After the dot-com bubble burst about five years ago, corporate-sponsored venture capital funds jumped off that bandwagon in droves. Investing in startup technology companies -- thought to be a quick way to beef up the corporate bottom line and look technologically hip while doing so -- suddenly didn't seem like such a smart idea.

Managements as diverse as those at Boeing and Dell junked the concept. The reasons varied, says Mark G. Heesen, president of the Arlington, Va.-based National Venture Capital Association (NVCA). At Boeing, the unit fell victim to a wider corporate restructuring. At Dell, managers just didn't see enough of a positive impact on its bottom line. Such retrenchments caused hardly a blip on the corporate Richter scale. Unlike freestanding venture funds, some of which now manage billions of dollars in assets, corporate funds typically are small. "When a key person leaves, these funds often fall apart," Heesen says.

So why bother? Because venture capital is an essential tool available to a corporation to increase its innovativeness, says Wharton management professor Gary Dushnitsky.
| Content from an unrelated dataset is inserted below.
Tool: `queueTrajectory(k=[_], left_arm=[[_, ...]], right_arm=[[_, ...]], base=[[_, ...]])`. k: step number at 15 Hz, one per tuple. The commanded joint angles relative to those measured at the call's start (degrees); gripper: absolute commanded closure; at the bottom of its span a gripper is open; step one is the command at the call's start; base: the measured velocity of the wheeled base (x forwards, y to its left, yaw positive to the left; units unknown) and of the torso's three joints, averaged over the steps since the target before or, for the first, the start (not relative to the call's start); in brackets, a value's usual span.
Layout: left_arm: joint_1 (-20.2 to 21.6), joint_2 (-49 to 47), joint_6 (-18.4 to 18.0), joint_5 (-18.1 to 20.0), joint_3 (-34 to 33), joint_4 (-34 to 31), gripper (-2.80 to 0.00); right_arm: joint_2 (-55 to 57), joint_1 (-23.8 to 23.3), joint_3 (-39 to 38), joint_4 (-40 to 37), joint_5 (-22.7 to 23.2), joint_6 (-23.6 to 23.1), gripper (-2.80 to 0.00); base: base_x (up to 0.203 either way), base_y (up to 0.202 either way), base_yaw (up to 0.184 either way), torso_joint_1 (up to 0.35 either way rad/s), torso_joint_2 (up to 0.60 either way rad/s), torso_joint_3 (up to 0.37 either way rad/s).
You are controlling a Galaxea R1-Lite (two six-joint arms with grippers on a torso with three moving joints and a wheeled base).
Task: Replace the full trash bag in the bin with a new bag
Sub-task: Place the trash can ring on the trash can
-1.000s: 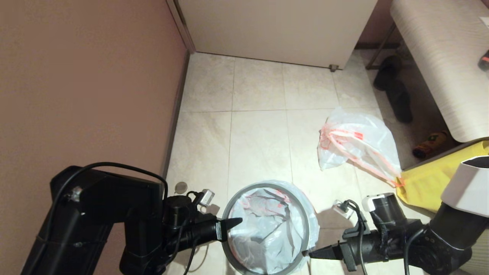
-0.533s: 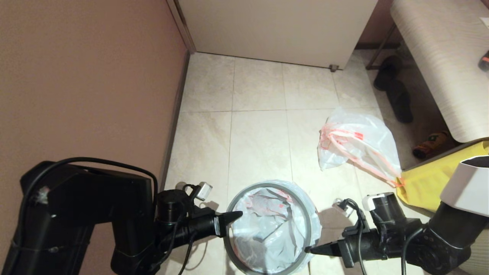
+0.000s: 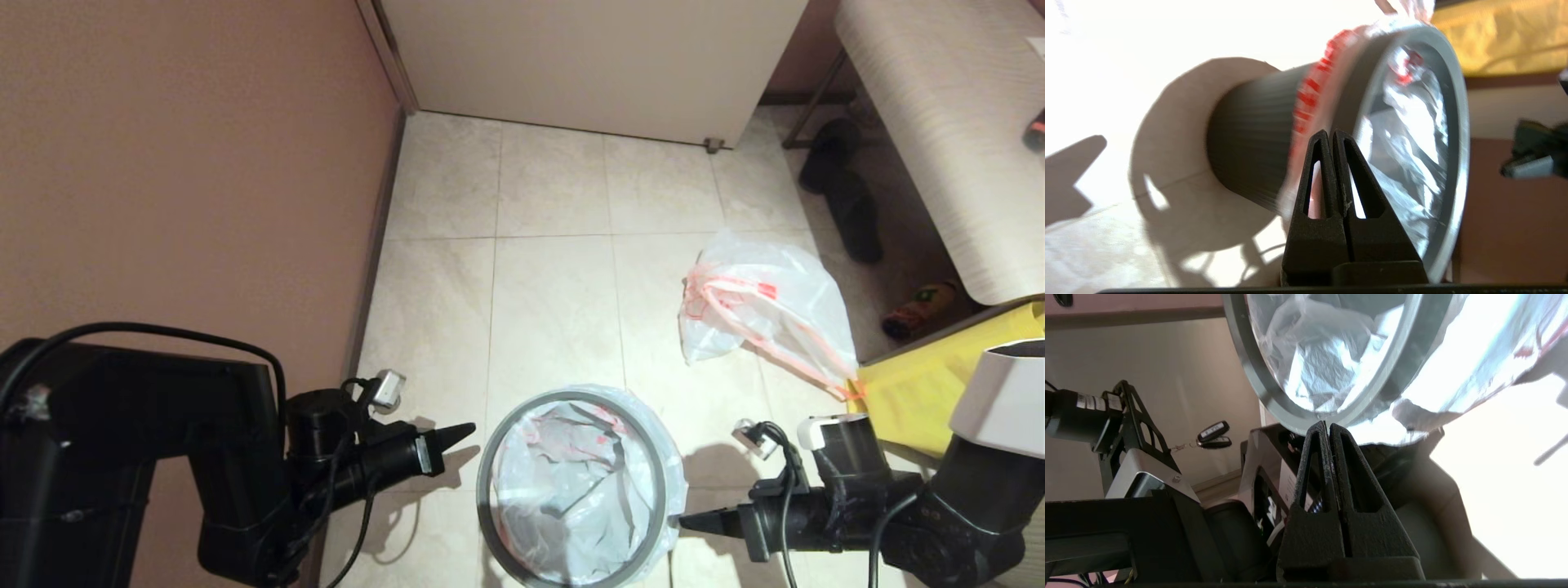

In his dissertation work, as well as three co-authored papers with Michael J. Lenox of the Fuqua School of Business at Duke University, Dushnitsky argues that corporate officials -- who once saw a quick windfall in financing outside technologies -- got it wrong then, and may be wrong now to recoil from making such investments.

In 2000, when corporate venture capital investing was at its peak, over 300 large corporations poured more than $16 billion of venture money into small startup companies. That number had dropped to slightly over $1 billion as of 2003, according to the NVCA.

"Because venture capital has fallen a little out of favor in the last five years, people might be a little skeptical about it," Dushnitsky said in an interview.